The continuous-time correlated random walk (CTCRW), described by @johnson2008, is the process $(Z_t)$ solution to $$ \begin{cases} dZ_t = V_t\ dt \ dV_t = \beta (\mu - V_t)\ dt + \sigma\ dW_t. \end{cases} $$ In animal movement analyses, $Z_t$ usually denotes the location of the animal at time $t$, and $V_t$ is its velocity. The velocity $V_t$ is modelled with an OU process to capture autocorrelation in speed and direction of movement, and the location $Z_t$ is its integral, i.e.\ $Z_t = \int_{s = 0}^t V_s\ ds$. The parameters of the velocity process are $\mu$, the mean velocity (often fixed to zero), $\beta > 0$, the strength of reversion to the mean, and $\sigma > 0$, the variability of the velocity.

Because it is based on an OU process, the CTCRW model can also have identifiability issues for the parameters $\beta$ and $\sigma$. In smoothSDE, we use the following parameterisation, suggested by @gurarie2011: $$ \begin{cases} \tau = \frac{1}{\beta}\ \nu = \frac{\sqrt{\pi} \sigma}{2 \sqrt{\beta}} \end{cases} \Leftrightarrow \begin{cases} \beta = \frac{1}{\tau}\ \sigma = \frac{2\nu}{\sqrt{\pi \tau}} \end{cases} $$ where $\tau > 0$ is the time scale of autocorrelation of the velocity process, and $\nu > 0$ is the mean speed of the CTCRW process. These parameters have a clear interpretation; in particular, in animal tracking studies, they can be linked to the speed and sinuosity of movement, often used to learn about behaviour. (See, for example, the elephant example in Section 3.1 of @michelot2021.)

Simulated examples of the CTCRW process are shown in Figure \@ref(fig:sim-ctcrw). Compared to Brownian motion, realisations of the CTCRW are smooth and display persistence in the direction and speed of change.

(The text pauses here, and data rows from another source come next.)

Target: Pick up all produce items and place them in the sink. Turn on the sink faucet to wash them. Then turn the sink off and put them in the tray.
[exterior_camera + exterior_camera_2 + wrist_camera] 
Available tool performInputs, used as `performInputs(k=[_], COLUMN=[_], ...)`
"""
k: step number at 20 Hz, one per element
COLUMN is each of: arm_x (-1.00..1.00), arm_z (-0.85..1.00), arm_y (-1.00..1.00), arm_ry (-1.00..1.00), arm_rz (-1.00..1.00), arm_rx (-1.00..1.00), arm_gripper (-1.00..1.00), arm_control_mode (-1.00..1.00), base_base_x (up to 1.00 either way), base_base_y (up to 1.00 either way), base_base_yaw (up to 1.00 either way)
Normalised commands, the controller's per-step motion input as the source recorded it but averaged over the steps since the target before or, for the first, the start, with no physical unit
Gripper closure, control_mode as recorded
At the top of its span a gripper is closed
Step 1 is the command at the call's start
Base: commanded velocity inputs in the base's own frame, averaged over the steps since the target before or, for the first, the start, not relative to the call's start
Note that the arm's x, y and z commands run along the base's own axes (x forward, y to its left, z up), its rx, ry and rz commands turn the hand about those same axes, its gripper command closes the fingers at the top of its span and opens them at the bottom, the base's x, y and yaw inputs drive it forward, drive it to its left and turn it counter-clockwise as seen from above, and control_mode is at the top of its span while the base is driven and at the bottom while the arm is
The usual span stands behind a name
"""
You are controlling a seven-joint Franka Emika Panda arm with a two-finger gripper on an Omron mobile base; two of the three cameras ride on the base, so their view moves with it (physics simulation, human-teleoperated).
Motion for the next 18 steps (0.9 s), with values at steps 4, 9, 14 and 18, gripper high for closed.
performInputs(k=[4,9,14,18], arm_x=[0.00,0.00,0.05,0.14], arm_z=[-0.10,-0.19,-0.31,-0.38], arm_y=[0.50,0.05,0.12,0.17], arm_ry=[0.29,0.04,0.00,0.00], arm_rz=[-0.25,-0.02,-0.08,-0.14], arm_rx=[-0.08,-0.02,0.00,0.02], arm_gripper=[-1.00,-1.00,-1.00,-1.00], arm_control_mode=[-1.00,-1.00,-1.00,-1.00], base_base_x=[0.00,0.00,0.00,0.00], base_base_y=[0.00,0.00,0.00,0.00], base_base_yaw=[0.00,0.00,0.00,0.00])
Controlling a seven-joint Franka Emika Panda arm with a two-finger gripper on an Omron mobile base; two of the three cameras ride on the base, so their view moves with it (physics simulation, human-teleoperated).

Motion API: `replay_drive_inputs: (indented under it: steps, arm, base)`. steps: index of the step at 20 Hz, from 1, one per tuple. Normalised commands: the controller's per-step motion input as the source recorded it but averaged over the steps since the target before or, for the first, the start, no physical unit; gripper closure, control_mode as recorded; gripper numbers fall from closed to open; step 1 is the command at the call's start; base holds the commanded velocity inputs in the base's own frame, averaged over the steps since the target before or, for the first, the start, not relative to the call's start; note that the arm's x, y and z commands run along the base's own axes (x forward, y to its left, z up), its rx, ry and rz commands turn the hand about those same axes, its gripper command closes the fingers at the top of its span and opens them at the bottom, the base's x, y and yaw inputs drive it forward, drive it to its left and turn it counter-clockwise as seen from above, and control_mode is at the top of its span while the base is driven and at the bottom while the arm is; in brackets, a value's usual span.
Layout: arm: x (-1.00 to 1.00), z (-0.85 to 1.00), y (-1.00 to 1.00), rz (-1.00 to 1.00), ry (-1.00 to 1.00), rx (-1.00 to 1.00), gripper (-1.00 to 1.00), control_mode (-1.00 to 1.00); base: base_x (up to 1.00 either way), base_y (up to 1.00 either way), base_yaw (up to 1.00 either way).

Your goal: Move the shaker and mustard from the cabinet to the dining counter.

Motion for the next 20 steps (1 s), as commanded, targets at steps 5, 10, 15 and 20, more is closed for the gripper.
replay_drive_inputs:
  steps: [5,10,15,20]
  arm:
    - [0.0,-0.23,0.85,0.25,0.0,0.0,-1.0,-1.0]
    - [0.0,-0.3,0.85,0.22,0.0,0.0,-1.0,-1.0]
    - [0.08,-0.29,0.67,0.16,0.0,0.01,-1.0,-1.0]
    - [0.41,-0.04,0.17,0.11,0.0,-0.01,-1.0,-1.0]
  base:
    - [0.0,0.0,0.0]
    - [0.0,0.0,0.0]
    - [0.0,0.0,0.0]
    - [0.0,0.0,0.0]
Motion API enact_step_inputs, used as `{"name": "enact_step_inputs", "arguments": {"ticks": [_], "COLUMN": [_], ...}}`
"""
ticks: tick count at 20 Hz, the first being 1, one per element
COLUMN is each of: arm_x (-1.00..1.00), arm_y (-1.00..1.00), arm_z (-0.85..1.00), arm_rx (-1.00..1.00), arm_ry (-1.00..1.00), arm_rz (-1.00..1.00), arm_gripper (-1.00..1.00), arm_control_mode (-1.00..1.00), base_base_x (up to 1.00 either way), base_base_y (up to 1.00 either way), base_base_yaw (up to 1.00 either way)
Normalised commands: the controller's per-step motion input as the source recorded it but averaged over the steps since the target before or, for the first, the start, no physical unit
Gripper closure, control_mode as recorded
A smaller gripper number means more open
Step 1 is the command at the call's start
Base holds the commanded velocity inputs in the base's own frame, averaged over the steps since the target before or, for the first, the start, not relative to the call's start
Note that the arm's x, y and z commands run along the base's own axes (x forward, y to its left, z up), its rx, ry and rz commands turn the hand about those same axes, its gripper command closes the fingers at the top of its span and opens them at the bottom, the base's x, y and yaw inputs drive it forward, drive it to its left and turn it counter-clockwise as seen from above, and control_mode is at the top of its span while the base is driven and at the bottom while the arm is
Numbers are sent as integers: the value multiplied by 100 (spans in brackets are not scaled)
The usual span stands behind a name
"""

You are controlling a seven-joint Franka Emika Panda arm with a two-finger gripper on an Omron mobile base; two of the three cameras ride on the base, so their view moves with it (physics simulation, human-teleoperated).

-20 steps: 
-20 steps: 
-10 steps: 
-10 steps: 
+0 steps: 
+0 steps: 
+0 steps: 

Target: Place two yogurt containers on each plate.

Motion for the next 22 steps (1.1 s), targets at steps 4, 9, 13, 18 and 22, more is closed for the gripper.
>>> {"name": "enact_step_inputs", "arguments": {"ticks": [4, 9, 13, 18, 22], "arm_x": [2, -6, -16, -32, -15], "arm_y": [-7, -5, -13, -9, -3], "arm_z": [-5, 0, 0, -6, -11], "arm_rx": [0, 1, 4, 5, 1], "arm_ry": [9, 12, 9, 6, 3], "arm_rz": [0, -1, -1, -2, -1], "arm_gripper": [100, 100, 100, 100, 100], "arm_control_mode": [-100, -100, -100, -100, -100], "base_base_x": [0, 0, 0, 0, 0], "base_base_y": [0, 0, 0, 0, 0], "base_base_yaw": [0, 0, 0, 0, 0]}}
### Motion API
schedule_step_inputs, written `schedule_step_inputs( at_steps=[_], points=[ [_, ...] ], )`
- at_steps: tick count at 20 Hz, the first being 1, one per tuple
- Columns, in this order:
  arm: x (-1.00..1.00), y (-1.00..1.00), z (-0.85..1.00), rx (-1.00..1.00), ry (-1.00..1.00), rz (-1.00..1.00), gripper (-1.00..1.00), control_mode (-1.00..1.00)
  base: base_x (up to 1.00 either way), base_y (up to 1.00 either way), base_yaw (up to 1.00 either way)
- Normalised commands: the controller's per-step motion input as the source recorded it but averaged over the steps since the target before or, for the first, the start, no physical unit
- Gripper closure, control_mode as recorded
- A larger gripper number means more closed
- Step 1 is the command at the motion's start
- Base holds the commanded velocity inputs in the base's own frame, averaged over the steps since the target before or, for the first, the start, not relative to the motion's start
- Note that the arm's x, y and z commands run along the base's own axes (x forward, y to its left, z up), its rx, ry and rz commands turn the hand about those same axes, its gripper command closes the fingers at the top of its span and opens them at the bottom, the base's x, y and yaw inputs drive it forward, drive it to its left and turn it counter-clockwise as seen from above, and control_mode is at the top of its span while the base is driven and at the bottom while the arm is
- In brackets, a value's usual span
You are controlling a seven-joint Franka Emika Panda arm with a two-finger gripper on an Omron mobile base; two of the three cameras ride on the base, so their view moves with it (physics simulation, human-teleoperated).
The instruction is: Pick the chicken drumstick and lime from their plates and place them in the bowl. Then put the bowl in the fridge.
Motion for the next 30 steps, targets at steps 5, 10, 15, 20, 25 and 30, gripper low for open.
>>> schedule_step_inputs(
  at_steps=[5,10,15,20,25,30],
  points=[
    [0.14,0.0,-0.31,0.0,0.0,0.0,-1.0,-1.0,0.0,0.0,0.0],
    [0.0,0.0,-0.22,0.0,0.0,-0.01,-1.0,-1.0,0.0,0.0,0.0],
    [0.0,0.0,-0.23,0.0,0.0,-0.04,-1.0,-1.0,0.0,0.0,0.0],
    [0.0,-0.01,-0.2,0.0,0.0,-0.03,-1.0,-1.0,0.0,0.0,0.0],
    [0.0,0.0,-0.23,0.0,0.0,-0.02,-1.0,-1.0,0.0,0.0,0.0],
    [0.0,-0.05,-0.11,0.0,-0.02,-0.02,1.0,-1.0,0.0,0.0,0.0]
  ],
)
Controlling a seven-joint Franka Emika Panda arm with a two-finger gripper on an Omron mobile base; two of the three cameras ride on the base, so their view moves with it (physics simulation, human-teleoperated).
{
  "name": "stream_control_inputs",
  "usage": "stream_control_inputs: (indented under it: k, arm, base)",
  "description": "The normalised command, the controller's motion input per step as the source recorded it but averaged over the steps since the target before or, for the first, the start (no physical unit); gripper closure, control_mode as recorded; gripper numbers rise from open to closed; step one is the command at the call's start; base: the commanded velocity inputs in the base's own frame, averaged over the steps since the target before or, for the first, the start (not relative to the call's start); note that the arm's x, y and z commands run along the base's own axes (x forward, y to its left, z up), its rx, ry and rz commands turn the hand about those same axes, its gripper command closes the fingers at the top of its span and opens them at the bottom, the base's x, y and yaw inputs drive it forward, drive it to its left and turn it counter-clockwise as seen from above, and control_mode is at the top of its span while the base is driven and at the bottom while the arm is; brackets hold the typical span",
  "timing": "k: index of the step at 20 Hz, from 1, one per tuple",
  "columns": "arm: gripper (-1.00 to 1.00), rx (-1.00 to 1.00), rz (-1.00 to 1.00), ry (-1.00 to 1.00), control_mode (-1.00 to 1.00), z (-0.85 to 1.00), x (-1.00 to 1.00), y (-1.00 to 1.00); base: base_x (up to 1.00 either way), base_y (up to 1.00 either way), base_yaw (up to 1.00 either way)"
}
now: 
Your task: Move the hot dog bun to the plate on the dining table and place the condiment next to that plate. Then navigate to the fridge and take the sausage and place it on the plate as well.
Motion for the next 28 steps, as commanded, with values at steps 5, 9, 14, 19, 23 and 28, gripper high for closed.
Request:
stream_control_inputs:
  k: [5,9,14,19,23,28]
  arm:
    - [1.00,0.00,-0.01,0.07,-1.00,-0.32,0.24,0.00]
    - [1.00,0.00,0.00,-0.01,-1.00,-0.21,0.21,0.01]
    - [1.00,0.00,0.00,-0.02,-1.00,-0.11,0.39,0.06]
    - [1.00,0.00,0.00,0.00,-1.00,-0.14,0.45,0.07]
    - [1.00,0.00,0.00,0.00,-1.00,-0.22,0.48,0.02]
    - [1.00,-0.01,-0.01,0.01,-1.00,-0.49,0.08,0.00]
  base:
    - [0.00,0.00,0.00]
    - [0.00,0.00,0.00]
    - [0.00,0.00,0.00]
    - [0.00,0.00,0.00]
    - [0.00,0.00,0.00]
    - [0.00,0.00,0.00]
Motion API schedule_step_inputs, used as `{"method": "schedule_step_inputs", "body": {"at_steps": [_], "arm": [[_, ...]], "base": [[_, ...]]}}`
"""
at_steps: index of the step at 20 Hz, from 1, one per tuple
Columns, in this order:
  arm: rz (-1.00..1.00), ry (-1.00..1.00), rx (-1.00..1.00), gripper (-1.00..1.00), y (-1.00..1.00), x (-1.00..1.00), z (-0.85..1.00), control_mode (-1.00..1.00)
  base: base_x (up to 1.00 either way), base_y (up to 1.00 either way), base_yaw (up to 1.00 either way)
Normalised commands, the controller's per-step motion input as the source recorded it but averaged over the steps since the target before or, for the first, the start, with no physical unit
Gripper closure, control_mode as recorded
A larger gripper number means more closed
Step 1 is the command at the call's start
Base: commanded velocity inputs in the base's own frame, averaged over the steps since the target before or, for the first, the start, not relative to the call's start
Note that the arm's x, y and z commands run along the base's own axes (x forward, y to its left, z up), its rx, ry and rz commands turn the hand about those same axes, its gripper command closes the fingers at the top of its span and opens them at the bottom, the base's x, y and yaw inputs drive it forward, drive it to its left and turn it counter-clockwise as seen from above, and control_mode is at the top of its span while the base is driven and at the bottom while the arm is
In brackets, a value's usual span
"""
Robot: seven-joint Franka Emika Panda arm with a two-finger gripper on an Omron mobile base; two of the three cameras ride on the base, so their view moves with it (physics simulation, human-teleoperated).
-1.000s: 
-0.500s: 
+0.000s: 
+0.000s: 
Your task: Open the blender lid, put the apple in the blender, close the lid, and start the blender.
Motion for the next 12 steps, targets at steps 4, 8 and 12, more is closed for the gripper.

## This uses a time discretization of the CTCRW process, first sampling from
## an OU process, and then simply deriving the locations as the cumulated
## sum of velocities. Exact simulation could be achieved using the joint
## multivariate normal transition density of the velocity and location, but
## the plots would be virtually identical.
n <- 500
times <- seq(0, 100, length = n)
beta <- 0.1
sigma <- 1

V1 <- rep(5, n)
V2 <- rep(-3, n)
sd <- sigma/sqrt(2*beta) * sqrt(1 - exp(-2 * beta))
# Iterate through observations
for(i in 1:(n-1)) {
  mean1 <- exp(-beta) * V1[i]
  mean2 <- exp(-beta) * V2[i]
  V1[i+1] <- rnorm(1, mean = mean1, sd = sd)
  V2[i+1] <- rnorm(1, mean = mean2, sd = sd)
}

Z1 <- cumsum(V1)
Z2 <- cumsum(V2)

df1 <- data.frame(time = times, Z = Z1)
df2 <- data.frame(time = times, Z1 = Z1, Z2 = Z2)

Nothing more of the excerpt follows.